Well yes, kind of. If we look at jitter closely - we have 3 kinds, absolute jitter, period jitter and cycle-to-cycle jitter. Plugging in rubidium clock source into 10MHz external clock input affects only cycle-to-cycle jitter. This kind of "fix" was first thing that came to my mind :-) It did not help, not significantly.
I noticed that there are different lines on datasheet for these things one expressed in ppm another in ps. It is not clear to me if picosecond value refers to period or absolute, but ppm shows value for cycle-to-cycle jitter.
This is it, I am going to start my rant here :-)
Second review for Rigol function gen I am watching in last week. what I am hearing is "It is heavy", "Nice solid design", "have quality appearance". Mikeelectricsfuff did first review - same thing. "it is heavy". WTF guys! Let's not be like house wives reviewing dish washing machines.
Anyone will ever bother looking at data sheet?

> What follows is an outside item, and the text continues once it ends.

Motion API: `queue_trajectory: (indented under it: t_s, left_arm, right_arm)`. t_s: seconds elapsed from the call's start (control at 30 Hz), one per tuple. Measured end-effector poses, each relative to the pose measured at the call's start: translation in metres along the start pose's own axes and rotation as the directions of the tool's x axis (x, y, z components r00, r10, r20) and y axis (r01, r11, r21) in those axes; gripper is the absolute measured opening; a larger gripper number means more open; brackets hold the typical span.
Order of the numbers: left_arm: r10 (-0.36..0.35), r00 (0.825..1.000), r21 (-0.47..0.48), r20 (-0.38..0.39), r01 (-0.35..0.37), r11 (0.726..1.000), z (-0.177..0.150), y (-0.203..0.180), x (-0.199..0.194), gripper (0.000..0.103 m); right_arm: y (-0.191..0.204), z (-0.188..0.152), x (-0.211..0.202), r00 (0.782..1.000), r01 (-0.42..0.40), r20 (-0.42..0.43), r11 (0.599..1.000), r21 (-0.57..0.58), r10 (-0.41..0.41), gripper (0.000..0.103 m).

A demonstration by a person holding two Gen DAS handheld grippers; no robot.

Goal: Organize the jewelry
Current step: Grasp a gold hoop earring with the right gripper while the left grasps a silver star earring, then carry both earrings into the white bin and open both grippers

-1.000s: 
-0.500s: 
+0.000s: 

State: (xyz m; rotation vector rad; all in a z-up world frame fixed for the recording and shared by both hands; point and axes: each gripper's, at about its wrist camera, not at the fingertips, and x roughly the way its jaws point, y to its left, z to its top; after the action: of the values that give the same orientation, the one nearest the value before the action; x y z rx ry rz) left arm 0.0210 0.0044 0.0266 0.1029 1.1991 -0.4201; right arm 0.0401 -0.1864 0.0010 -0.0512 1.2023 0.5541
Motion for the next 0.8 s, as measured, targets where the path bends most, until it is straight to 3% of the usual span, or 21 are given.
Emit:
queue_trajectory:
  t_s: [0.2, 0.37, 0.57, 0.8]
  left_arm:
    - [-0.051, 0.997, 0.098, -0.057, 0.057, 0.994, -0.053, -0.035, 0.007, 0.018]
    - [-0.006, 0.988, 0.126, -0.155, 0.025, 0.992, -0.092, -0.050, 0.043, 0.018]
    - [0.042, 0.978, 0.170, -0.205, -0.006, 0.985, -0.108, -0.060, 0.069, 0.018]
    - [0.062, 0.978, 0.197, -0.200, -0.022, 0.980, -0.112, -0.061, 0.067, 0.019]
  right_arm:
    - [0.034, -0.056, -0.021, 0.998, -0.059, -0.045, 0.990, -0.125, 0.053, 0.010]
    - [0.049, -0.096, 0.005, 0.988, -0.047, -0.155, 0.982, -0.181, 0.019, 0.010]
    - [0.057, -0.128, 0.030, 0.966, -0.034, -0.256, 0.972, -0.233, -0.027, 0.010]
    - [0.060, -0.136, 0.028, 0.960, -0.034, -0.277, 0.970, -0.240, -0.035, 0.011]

This thing has jitter 500ps (Agilent is <40ps), amplitude accuracy ... I am not an expert in function generators at all, but first time I tried one - rise time and jitter were so bad it was useless for me and I am not doing anything complicated.
Some good practical advice on how to choose function gen for project would have helped enormously.
In my opinion so long as Rigol documented the specs of their AWG accurately its up to you to study them before buying. Yes the 33521A has <40 ps jitter, but is worse (and in a few things better) then the Rigol in other specs and it also costs more ($2000). Also rise time on the Agilent (8.4ns) seems comparable to the Rigol (8-12 ns depending on the model). If you want something with a much lower rise time your looking at a lot more money, something like the PFANG.
mailbag monday : where dave opens his maul
teardown tuesdays : where dave rips stuff apart
whatever wednesdays : where dave does whatever
teaching thursdays : where dave explains stuff
frying fridays : where dave blows up stuff
frying fridays : where dave blows up stuff
EEVBlog will turn into Mythbusters...if you can't make it work, C4 it.
The audio output seemed fairly noisy, and and a bit distorted. At the higher frequencies, it sounded a bit too distorted to be a sine. When you turned the frequency down, it sounded like the modulating wave was in itself modulated by a lower frequency wave. I wonder what's going on there.
And I was hoping to hear the voice waveform...
Maybe what you are hearing are the effects of audio compression.